> Instructions for the task: From the line containing "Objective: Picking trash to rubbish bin" through the last line of the listing, output each line exactly as it stands. Omit pictures.

** Opening Data section block **

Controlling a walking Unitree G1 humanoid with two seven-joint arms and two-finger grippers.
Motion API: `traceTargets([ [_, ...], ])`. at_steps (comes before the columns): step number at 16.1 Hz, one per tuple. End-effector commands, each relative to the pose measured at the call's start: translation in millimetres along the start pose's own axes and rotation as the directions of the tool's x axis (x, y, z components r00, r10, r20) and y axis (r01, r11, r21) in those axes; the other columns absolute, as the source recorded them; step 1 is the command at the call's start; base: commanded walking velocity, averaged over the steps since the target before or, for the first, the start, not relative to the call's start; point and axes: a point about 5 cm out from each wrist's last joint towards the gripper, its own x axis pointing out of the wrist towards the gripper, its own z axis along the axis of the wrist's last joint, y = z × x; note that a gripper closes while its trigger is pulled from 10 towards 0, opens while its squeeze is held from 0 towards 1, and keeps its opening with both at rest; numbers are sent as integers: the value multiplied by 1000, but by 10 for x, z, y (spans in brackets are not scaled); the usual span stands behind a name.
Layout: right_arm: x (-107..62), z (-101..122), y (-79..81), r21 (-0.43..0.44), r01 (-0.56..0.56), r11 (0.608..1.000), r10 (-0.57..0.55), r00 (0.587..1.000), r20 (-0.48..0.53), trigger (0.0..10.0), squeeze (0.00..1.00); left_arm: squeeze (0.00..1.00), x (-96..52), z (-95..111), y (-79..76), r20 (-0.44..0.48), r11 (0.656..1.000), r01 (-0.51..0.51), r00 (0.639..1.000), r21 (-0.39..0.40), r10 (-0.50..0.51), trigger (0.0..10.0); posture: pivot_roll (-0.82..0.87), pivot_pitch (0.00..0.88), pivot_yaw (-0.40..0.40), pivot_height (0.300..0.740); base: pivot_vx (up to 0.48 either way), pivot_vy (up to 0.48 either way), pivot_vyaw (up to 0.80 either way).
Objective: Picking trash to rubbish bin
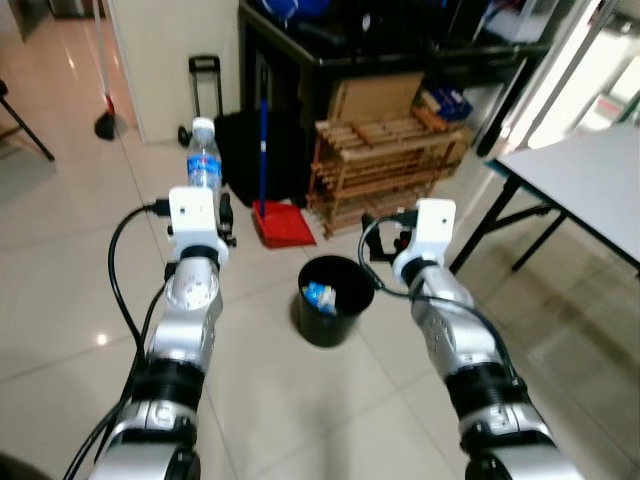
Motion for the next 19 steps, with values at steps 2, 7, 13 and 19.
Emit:
traceTargets([
  [2,-30,-15,-200,1,64,998,-64,998,-6,10000,0,0,1,36,-171,7,999,49,999,-7,-49,10000,35,42,-100,740,467,0,0],
  [7,-39,-54,-198,-13,58,998,-58,998,-21,10000,0,0,-1,33,-173,5,999,54,999,-5,-54,10000,35,41,-97,740,464,0,-130],
  [13,-34,-63,-199,-14,65,998,-66,998,-22,10000,0,0,-2,46,-193,14,997,74,997,34,-75,10000,38,42,-98,740,461,0,-533],
  [19,-33,-61,-218,-13,74,997,-74,997,-16,10000,0,0,-14,78,-219,25,997,79,996,22,-80,10000,37,41,-98,740,457,0,0],
])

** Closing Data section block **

> Result for this task:
Objective: Picking trash to rubbish bin
Motion for the next 19 steps, with values at steps 2, 7, 13 and 19.
Emit:
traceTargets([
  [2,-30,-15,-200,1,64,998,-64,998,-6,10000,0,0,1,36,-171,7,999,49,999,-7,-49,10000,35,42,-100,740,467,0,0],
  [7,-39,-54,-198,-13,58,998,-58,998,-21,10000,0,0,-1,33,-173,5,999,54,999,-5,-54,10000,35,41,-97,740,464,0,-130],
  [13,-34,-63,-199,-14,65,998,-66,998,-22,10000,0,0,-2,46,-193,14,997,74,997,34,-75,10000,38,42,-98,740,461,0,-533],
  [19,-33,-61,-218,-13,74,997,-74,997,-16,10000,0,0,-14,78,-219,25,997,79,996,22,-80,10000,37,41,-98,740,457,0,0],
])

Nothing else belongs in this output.